Two minutes NLP — Popular NLP Benchmarks [Part 1]

Billion Word Benchmark, SQuAD, WMT, DBpedia, SST, etc

Fabio Chiusano
NLPlanet
6 min readApr 1, 2022

--

Hello fellow NLP enthusiasts! New NLP models are always evaluated against benchmarks. Benchmarks are necessary for research, without them we wouldn’t be able to efficiently compare several models. Enjoy! 😄

As there are several benchmarks for each NLP task, it’s difficult to have all of them in a single article. For this reason, this article focuses only on the following NLP tasks and benchmarks:

  • Language Modeling: WikiText-103, Billion Word Benchmark, and LAMBADA.
  • Question Answering: SQuAD (Stanford Question Answering Dataset), HotpotQA, and TriviaQA.
  • Machine Translation: WMT 2014.
  • Text Classification: AG News (AG’s News Corpus) and DBpedia.
  • Sentiment Analysis: SST (Stanford Sentiment Treebank).

Other tasks like Text Summarization, Natural Language Inference, Named Entity Recognition, Relation Extraction, and Reading Comprehension will be covered in a later article. Explore the paperswithcode NLP area to find out about other benchmarks.

Language Modelling

Language modeling is the task of predicting the next word or character in a document. It can be used to train language models that can be applied to a variety of natural language tasks including text generation, text classification, question answering, and many others.

The metrics commonly used in language modeling are cross-entropy and perplexity.

WikiText-103

The WikiText dataset is made of over 100 million tokens extracted from high-quality Wikipedia articles.

Language Modelling test perplexity on WikiText-103. Image from https://paperswithcode.com/sota/language-modelling-on-wikitext-103.

Some of the best models are Megatron-LM, GLM-XXLarge, and kNN-LM.

One Billion Word Benchmark

The One Billion Word dataset is a dataset for language modeling, produced from the WMT 2011 News Crawl data with some cleaning postprocessing.

Language Modelling test perplexity on Billion Word Benchmark. Image from https://paperswithcode.com/sota/language-modelling-on-one-billion-word.

Some of the best models are OmniNet and Transformer-XL Large.

LAMBADA

LAMBADA (LAnguage Modeling Broadened to Account for Discourse Aspects) is a benchmark whose task is very similar to language modeling.
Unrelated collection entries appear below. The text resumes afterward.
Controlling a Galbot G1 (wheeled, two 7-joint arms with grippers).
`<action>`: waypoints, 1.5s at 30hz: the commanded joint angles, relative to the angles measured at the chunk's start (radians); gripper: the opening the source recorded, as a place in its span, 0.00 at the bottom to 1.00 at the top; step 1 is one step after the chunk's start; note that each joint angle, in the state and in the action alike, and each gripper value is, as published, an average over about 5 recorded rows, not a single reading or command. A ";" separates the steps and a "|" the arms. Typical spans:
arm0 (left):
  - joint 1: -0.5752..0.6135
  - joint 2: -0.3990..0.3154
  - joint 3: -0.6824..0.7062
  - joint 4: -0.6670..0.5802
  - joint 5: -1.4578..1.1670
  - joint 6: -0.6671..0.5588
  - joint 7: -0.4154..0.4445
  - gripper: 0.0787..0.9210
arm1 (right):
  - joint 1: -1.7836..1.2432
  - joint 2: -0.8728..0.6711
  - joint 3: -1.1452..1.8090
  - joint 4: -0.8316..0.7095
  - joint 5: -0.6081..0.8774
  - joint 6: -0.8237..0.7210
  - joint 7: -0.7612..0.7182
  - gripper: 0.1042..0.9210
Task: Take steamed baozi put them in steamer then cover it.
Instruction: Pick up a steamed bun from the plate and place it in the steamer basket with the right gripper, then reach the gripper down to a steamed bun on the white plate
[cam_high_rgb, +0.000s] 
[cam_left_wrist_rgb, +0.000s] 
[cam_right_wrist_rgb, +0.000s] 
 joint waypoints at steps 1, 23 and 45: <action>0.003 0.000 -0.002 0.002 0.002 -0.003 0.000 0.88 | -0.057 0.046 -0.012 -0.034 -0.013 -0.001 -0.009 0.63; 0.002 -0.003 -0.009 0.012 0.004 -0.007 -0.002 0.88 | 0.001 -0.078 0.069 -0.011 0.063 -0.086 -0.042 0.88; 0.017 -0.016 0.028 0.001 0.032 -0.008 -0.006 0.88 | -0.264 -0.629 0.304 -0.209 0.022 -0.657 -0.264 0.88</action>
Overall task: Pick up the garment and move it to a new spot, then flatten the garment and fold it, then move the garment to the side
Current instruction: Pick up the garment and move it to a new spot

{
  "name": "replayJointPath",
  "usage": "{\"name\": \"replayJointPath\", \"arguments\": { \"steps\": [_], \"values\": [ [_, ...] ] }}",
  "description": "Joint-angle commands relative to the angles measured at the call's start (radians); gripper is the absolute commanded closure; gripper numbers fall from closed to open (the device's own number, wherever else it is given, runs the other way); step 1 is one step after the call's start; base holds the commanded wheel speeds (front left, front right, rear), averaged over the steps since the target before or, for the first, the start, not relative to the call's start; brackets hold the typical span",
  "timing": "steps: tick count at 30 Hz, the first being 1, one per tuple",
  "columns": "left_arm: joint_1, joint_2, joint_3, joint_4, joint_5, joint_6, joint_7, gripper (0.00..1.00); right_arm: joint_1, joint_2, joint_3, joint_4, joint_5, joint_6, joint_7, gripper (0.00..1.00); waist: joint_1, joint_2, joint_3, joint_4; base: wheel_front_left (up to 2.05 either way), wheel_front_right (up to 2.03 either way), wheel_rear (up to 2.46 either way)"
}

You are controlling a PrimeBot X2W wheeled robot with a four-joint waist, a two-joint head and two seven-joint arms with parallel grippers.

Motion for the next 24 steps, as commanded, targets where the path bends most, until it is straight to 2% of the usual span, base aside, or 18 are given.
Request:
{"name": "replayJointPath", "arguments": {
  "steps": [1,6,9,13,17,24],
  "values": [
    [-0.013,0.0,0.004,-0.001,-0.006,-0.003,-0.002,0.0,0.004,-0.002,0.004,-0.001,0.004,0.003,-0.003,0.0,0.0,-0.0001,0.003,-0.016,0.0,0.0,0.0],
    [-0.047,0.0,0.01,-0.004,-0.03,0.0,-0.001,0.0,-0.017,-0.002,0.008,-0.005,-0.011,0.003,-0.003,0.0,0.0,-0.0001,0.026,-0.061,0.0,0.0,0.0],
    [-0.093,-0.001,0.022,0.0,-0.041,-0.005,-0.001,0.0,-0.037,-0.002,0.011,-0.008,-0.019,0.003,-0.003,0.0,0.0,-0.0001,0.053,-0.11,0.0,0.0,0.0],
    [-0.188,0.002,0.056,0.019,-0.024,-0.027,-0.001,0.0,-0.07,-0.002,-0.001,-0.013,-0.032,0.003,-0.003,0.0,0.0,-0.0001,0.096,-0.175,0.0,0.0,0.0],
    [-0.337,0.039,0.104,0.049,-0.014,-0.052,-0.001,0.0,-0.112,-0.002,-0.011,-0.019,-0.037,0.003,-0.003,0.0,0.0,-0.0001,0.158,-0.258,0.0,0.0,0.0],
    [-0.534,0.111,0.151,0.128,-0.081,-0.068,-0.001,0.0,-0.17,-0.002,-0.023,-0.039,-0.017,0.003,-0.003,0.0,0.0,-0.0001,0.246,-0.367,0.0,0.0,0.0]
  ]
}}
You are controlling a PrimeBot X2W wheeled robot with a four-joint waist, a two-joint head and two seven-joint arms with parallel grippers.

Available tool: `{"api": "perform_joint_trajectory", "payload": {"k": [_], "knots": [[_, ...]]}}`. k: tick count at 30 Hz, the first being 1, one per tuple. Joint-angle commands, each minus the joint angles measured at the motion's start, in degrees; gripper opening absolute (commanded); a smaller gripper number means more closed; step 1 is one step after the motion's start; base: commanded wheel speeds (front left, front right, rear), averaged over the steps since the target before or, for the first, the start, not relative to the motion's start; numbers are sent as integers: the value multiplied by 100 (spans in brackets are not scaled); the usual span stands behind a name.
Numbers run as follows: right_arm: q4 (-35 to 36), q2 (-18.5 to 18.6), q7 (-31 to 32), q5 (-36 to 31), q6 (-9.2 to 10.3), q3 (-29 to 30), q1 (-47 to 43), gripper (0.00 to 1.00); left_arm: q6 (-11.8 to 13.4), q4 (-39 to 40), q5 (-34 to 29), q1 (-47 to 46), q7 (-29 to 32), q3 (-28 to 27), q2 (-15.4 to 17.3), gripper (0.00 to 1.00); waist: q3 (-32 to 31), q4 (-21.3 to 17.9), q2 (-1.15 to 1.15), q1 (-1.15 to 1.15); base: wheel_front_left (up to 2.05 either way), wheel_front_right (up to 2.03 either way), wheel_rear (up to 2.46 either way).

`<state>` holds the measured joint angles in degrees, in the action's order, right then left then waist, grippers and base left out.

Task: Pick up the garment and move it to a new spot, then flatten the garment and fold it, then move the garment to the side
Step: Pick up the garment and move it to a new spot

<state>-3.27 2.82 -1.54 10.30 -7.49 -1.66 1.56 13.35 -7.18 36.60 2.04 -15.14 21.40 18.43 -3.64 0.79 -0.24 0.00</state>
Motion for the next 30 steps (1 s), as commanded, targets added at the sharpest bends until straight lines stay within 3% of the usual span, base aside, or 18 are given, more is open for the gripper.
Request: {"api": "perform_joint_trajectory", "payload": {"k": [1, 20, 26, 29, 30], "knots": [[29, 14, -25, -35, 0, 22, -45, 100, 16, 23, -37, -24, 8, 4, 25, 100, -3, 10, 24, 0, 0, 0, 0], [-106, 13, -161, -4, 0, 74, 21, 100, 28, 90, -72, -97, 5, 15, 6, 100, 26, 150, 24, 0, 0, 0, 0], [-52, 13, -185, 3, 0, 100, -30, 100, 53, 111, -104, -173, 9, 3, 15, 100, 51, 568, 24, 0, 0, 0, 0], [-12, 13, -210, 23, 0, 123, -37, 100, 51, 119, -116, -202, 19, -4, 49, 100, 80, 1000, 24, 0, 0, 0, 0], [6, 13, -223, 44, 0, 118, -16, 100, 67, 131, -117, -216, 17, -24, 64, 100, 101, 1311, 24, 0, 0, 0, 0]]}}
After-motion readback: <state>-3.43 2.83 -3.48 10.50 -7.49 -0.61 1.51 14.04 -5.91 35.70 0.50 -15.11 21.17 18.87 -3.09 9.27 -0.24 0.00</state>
The assignment is to recover a missing word from a portion of text, where the missing word is always the last word of its sentence.

In LAMBADA, text samples share the characteristic that human subjects are able to guess their last word if they are exposed to the whole passage, but not if they only see the last sentence preceding the target word.

Since the goal is to recover missing words, the performance of a model is measured with accuracy.

Language Modelling test accuracy on LAMBADA. Image from https://paperswithcode.com/sota/language-modelling-on-lambada.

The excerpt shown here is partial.